Word for word, return the lines from the start of the entries below through the line that has "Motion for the".

▶ [GIVEN RECORDS]:
────────────────

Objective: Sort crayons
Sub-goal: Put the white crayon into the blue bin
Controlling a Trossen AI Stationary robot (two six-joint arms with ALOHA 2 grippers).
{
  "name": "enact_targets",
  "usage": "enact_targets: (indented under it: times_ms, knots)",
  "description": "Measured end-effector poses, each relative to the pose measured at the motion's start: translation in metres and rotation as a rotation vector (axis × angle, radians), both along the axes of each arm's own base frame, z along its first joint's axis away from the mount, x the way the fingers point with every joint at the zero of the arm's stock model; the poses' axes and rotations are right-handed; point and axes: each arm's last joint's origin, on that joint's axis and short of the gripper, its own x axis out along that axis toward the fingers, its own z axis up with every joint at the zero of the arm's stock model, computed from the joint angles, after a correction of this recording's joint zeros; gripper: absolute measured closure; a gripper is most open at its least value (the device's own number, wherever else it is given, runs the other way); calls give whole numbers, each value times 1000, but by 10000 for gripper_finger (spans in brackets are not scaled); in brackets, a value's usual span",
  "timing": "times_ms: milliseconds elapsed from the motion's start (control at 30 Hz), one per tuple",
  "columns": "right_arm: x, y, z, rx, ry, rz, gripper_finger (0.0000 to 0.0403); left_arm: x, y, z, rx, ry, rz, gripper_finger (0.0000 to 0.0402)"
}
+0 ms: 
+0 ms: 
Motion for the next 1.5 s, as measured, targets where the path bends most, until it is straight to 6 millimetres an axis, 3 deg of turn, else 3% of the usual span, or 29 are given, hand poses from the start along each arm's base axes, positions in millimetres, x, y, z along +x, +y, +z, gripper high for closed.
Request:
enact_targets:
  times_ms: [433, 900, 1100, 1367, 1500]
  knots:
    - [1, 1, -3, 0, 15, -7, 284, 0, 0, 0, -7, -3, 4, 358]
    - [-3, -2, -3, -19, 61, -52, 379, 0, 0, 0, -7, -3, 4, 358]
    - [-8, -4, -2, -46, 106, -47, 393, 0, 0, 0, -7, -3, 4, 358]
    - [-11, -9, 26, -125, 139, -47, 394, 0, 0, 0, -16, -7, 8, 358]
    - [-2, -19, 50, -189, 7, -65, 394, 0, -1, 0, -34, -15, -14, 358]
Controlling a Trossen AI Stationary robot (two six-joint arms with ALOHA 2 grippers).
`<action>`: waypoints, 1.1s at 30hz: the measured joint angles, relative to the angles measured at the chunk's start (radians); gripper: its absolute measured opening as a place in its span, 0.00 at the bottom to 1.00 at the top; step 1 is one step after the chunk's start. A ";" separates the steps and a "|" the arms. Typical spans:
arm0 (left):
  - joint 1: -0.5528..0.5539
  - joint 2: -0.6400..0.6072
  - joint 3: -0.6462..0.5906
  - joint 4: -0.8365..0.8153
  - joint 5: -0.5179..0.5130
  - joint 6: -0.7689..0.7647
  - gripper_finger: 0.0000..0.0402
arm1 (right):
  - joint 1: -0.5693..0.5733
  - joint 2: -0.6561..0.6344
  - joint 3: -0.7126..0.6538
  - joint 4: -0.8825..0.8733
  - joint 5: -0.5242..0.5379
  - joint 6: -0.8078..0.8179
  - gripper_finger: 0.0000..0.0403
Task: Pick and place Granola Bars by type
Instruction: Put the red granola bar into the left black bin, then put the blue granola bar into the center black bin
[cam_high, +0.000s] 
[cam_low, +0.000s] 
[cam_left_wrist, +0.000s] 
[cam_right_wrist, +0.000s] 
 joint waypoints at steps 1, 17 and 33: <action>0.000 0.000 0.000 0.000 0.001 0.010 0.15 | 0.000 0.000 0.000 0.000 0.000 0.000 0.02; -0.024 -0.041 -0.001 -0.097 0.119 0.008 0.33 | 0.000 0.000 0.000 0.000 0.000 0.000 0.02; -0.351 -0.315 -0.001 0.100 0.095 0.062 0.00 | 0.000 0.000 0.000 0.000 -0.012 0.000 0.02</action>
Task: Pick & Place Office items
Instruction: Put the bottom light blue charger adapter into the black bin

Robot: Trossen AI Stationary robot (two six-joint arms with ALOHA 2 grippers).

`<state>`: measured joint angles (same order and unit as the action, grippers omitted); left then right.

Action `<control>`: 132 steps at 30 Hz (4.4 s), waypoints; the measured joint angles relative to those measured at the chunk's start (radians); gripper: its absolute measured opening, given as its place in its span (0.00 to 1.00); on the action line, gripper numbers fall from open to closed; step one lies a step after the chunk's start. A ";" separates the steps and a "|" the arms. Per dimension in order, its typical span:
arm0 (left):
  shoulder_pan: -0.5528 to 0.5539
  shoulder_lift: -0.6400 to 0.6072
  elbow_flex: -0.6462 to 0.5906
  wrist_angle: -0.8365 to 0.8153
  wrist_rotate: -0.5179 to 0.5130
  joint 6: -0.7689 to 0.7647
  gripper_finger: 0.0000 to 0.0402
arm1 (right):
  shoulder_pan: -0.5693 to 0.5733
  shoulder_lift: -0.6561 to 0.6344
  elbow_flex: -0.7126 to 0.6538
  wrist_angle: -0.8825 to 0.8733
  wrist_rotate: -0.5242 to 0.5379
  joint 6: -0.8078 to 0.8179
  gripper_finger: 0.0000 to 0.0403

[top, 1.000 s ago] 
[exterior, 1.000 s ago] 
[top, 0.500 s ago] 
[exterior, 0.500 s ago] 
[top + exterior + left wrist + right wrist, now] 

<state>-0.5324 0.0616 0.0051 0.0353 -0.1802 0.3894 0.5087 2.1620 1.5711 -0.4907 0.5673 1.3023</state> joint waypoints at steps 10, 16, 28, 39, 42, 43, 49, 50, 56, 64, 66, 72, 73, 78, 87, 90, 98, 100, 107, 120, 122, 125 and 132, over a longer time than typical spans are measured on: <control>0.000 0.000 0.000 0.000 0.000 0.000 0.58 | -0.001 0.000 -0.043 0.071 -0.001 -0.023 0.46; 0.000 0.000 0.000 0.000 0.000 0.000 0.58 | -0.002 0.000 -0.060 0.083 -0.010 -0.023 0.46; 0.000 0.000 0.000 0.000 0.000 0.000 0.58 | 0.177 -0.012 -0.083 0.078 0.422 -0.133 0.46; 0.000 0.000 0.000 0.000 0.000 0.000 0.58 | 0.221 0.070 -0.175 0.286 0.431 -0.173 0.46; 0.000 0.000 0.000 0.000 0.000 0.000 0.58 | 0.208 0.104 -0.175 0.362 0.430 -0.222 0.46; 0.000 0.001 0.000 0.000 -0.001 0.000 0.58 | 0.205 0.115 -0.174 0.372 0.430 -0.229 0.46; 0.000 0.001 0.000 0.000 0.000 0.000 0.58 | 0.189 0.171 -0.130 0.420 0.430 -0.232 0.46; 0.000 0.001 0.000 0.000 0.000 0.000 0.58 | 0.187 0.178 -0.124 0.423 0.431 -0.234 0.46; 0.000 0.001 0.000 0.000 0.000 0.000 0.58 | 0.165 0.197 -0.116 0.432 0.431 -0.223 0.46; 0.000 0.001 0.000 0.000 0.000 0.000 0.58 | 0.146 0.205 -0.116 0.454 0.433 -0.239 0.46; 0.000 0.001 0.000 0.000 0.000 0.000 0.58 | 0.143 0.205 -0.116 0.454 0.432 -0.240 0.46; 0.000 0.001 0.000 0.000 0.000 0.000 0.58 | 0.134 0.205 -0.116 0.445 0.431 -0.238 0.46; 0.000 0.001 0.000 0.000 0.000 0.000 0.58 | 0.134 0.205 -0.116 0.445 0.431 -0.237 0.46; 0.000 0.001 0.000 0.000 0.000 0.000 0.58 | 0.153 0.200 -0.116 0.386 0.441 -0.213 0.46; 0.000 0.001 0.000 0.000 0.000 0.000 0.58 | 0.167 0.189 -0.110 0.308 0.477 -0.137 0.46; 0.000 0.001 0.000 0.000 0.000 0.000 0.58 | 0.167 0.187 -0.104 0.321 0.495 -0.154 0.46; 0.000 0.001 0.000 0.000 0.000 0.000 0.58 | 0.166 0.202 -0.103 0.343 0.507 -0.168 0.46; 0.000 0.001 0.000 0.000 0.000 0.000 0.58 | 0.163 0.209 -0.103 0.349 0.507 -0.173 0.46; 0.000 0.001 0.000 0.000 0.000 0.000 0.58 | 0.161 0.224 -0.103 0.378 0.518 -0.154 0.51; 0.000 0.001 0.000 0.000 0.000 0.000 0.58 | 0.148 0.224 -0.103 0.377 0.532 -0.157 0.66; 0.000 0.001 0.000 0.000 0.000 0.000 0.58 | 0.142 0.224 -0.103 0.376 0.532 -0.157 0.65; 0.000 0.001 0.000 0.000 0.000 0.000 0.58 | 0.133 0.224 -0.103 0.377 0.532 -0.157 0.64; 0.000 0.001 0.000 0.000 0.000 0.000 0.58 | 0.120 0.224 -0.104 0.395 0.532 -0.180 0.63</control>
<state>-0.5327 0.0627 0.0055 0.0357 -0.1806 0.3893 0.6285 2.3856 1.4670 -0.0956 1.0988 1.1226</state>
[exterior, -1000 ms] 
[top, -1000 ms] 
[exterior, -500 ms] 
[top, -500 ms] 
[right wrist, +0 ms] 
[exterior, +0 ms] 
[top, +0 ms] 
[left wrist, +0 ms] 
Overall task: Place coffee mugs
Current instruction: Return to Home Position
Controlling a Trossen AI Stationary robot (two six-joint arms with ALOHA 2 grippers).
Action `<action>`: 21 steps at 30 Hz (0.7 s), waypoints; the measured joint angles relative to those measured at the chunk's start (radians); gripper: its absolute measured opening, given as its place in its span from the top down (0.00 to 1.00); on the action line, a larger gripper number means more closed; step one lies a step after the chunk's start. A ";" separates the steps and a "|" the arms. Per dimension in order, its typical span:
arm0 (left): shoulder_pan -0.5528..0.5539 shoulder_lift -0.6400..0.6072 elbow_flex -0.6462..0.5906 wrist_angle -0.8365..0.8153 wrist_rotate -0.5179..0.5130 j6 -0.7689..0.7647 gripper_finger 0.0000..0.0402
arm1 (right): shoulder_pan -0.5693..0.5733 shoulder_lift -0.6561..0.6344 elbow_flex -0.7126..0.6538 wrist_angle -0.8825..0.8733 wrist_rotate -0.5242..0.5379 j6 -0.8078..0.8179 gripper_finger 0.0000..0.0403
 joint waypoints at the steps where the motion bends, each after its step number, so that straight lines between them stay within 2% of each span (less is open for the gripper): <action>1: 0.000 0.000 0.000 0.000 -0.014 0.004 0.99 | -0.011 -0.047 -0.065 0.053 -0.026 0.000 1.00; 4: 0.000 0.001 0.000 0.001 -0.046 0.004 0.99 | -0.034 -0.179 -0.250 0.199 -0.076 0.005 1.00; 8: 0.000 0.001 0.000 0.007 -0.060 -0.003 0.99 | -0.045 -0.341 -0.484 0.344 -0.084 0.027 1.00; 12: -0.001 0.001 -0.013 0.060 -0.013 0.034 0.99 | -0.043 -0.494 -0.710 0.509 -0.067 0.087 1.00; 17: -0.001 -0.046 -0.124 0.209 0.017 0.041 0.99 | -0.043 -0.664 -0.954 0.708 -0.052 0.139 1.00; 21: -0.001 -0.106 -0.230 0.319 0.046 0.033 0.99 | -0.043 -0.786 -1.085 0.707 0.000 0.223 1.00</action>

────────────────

▶ [EXERCISE ANSWER]:
Objective: Sort crayons
Sub-goal: Put the white crayon into the blue bin
Controlling a Trossen AI Stationary robot (two six-joint arms with ALOHA 2 grippers).
{
  "name": "enact_targets",
  "usage": "enact_targets: (indented under it: times_ms, knots)",
  "description": "Measured end-effector poses, each relative to the pose measured at the motion's start: translation in metres and rotation as a rotation vector (axis × angle, radians), both along the axes of each arm's own base frame, z along its first joint's axis away from the mount, x the way the fingers point with every joint at the zero of the arm's stock model; the poses' axes and rotations are right-handed; point and axes: each arm's last joint's origin, on that joint's axis and short of the gripper, its own x axis out along that axis toward the fingers, its own z axis up with every joint at the zero of the arm's stock model, computed from the joint angles, after a correction of this recording's joint zeros; gripper: absolute measured closure; a gripper is most open at its least value (the device's own number, wherever else it is given, runs the other way); calls give whole numbers, each value times 1000, but by 10000 for gripper_finger (spans in brackets are not scaled); in brackets, a value's usual span",
  "timing": "times_ms: milliseconds elapsed from the motion's start (control at 30 Hz), one per tuple",
  "columns": "right_arm: x, y, z, rx, ry, rz, gripper_finger (0.0000 to 0.0403); left_arm: x, y, z, rx, ry, rz, gripper_finger (0.0000 to 0.0402)"
}
+0 ms: 
+0 ms: 
Motion for the next 1.5 s, as measured, targets where the path bends most, until it is straight to 6 millimetres an axis, 3 deg of turn, else 3% of the usual span, or 29 are given, hand poses from the start along each arm's base axes, positions in millimetres, x, y, z along +x, +y, +z, gripper high for closed.

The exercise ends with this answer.